## TASK DIRECTIONS
Copy out each line of the listing that has the word "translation" in it.

## INFORMATION SUPPLIED
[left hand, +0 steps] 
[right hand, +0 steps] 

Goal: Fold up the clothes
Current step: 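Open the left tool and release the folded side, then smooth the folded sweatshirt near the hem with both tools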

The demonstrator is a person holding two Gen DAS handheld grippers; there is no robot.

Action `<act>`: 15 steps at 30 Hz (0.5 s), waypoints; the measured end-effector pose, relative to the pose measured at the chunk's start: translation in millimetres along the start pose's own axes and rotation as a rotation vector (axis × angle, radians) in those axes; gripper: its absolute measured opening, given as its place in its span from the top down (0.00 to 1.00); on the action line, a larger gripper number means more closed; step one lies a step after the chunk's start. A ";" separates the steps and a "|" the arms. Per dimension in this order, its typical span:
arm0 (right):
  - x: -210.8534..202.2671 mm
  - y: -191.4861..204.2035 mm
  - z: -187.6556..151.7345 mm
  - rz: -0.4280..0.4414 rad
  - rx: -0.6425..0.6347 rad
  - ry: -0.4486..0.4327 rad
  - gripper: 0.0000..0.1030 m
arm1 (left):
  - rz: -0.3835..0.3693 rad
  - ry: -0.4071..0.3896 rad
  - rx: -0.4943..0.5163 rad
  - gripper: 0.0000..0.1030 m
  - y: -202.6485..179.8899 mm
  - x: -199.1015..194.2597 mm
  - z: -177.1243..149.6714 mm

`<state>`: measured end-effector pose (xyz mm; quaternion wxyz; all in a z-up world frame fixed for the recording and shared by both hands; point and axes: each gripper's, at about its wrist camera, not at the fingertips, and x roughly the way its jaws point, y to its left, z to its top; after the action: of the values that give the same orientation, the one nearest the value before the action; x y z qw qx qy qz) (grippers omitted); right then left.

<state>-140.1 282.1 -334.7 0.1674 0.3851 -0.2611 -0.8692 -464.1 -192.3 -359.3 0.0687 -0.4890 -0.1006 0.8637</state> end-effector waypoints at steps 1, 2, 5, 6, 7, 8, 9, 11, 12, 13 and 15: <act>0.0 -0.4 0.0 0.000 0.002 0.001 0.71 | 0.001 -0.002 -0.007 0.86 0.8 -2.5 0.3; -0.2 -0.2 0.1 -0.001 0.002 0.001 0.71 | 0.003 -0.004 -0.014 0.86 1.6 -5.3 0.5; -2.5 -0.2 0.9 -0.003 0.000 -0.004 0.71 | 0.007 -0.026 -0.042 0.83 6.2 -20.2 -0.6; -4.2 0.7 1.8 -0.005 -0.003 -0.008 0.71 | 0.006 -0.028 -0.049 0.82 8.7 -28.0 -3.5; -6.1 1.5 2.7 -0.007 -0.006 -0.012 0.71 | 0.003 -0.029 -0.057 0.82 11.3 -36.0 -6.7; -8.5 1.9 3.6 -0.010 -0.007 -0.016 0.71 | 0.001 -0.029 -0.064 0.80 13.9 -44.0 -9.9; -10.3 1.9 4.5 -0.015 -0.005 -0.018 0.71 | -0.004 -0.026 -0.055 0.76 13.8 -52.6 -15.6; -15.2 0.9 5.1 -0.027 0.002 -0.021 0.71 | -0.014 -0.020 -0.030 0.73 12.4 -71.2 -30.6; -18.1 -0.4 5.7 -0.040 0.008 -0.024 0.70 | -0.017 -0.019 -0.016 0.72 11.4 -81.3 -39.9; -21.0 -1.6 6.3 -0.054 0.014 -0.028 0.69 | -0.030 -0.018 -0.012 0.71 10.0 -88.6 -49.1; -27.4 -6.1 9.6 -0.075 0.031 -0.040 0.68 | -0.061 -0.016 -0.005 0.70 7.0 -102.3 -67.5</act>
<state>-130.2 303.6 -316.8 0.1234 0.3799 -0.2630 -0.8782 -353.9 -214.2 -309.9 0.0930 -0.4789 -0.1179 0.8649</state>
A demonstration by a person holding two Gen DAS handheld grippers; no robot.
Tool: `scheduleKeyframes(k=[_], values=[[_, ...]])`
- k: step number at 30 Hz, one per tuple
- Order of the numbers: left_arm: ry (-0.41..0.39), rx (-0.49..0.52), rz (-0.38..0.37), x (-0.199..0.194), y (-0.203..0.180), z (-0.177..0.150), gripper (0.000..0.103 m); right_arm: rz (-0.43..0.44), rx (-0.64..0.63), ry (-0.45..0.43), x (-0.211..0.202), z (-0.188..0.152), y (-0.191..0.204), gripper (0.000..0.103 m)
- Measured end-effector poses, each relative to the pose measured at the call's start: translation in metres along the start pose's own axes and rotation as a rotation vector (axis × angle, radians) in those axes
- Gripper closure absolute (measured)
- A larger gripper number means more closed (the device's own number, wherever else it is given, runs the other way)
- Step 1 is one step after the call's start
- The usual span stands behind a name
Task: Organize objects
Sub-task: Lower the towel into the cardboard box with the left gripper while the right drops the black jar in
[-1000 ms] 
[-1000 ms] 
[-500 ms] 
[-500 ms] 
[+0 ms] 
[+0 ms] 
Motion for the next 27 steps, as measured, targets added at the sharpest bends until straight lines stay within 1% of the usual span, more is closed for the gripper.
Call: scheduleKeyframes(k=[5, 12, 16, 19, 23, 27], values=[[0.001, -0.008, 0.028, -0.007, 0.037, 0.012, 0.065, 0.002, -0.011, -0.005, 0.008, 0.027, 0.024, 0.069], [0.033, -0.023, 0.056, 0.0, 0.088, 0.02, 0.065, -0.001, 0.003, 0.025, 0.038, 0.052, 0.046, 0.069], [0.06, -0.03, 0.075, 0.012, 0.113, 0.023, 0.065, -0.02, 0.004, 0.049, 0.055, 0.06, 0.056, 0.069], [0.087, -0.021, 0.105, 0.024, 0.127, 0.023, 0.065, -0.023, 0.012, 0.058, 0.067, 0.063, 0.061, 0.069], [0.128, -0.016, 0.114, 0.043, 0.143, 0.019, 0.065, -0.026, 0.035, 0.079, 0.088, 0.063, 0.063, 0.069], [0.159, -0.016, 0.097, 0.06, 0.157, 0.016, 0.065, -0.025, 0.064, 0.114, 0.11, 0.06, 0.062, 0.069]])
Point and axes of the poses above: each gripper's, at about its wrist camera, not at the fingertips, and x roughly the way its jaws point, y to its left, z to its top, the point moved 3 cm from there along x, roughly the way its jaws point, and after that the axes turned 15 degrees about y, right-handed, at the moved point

## ANSWER
Action `<act>`: 15 steps at 30 Hz (0.5 s), waypoints; the measured end-effector pose, relative to the pose measured at the chunk's start: translation in millimetres along the start pose's own axes and rotation as a rotation vector (axis × angle, radians) in those axes; gripper: its absolute measured opening, given as its place in its span from the top down (0.00 to 1.00); on the action line, a larger gripper number means more closed; step one lies a step after the chunk's start. A ";" separates the steps and a "|" the arms. Per dimension in this order, its typical span:
- Measured end-effector poses, each relative to the pose measured at the call's start: translation in metres along the start pose's own axes and rotation as a rotation vector (axis × angle, radians) in those axes

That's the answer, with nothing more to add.